Performance tests were conducted to test the functionality of the Sensis Vibe Hemo (VD15B) and Sensis Vibe Combo (VD15B) Systems. These tests have been performed to assess the functionality of the subject device. The results of all conducted testing and clinical assessment were found acceptable and do not raise any new safety or effectiveness issues.

10. General Safety and Effectiveness Concerns:

Instructions for use are included within the device labeling, and the information provided will enable the user to operate the device safely and effectively.

Risk management is ensured via a hazard analysis, which is used to identify potential hazards. These potential hazards are controlled via software development, verification, and validation testing. To minimize electrical, mechanical and radiation hazards, Siemens adheres to recognized and established industry practices, and all equipment is subject to final performance testing.

11. Conclusion as to Substantial Equivalence:

The predicate devices were cleared based on non-clinical supportive information and data. Similar non-clinical test results demonstrate that the Sensis Vibe Hemo (VD15B) and Sensis Vibe Combo (VD15B) Systems acceptance criteria are adequate for the intended use of the device. The comparison of technological characteristics, non-clinical performance data and software validation data demonstrates that the Subject Device is as safe and effective when compared to the Predicate Devices that are currently marketed for the same intended use.
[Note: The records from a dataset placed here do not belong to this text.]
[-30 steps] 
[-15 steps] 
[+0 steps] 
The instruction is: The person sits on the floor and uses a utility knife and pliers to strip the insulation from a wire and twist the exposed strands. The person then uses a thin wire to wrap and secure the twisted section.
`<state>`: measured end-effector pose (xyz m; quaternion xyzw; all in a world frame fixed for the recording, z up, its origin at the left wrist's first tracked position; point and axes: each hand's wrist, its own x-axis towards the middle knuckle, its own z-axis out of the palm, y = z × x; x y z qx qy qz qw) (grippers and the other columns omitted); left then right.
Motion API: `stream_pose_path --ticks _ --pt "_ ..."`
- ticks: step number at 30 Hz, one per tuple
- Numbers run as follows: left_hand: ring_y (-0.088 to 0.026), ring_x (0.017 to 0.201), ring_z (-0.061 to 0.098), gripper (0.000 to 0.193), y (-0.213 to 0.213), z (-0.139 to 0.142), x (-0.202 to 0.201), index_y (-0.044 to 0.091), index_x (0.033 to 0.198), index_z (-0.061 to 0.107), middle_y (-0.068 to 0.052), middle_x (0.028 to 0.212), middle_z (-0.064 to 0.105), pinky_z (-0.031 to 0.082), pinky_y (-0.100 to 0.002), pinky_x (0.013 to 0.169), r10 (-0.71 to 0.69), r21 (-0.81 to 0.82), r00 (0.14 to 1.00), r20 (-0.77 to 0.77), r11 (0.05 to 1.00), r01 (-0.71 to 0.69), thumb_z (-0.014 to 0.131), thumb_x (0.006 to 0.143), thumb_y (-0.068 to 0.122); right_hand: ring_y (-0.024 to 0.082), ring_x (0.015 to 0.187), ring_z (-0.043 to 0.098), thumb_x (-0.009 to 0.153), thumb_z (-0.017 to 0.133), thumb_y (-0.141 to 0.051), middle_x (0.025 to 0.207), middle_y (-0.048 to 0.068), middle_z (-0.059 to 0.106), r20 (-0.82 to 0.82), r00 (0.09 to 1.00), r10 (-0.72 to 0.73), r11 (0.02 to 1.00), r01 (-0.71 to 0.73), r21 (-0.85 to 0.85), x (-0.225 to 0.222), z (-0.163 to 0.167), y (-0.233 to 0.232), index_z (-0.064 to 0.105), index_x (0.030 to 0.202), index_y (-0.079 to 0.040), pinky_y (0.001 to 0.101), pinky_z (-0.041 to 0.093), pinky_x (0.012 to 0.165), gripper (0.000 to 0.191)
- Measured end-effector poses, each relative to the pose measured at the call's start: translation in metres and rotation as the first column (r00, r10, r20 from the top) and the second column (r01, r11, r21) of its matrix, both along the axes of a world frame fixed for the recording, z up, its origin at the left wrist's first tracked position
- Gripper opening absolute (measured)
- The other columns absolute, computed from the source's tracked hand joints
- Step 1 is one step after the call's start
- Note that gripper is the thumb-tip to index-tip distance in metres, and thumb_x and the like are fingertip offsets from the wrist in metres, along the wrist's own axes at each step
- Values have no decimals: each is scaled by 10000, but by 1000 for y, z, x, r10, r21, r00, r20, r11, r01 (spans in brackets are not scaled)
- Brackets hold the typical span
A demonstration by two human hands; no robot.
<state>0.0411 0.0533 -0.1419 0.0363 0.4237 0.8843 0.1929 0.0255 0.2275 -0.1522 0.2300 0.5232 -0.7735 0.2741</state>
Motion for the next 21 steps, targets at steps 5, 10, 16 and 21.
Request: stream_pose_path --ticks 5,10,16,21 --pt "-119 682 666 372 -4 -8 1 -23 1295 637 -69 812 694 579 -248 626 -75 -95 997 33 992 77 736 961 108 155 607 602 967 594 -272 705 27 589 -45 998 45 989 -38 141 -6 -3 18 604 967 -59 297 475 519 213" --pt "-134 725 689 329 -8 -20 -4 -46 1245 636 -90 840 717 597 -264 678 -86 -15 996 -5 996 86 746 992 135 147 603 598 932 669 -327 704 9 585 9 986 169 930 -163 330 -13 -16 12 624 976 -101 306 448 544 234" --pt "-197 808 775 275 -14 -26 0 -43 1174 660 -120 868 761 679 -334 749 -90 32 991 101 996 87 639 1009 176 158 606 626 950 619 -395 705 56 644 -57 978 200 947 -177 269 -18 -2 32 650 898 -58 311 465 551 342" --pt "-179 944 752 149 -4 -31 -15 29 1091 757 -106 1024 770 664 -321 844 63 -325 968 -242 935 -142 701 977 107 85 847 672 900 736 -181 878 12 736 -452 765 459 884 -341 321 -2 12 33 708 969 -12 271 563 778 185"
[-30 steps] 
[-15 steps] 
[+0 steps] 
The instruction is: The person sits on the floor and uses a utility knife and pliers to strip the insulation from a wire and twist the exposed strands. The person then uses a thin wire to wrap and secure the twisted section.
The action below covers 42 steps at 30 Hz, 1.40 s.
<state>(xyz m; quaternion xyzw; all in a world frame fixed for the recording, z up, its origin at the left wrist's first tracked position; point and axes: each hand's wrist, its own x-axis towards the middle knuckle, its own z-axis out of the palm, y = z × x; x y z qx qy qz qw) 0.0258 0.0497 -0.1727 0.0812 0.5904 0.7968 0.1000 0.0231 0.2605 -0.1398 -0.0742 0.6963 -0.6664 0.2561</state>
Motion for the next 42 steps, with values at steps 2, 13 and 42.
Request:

Regulation Number and Section

§ 870.1425 Programmable diagnostic computer.

(a)
Identification. A programmable diagnostic computer is a device that can be programmed to compute various physiologic or blood flow parameters based on the output from one or more electrodes, transducers, or measuring devices; this device includes any associated commercially supplied programs.(b)
Classification. Class II (performance standards).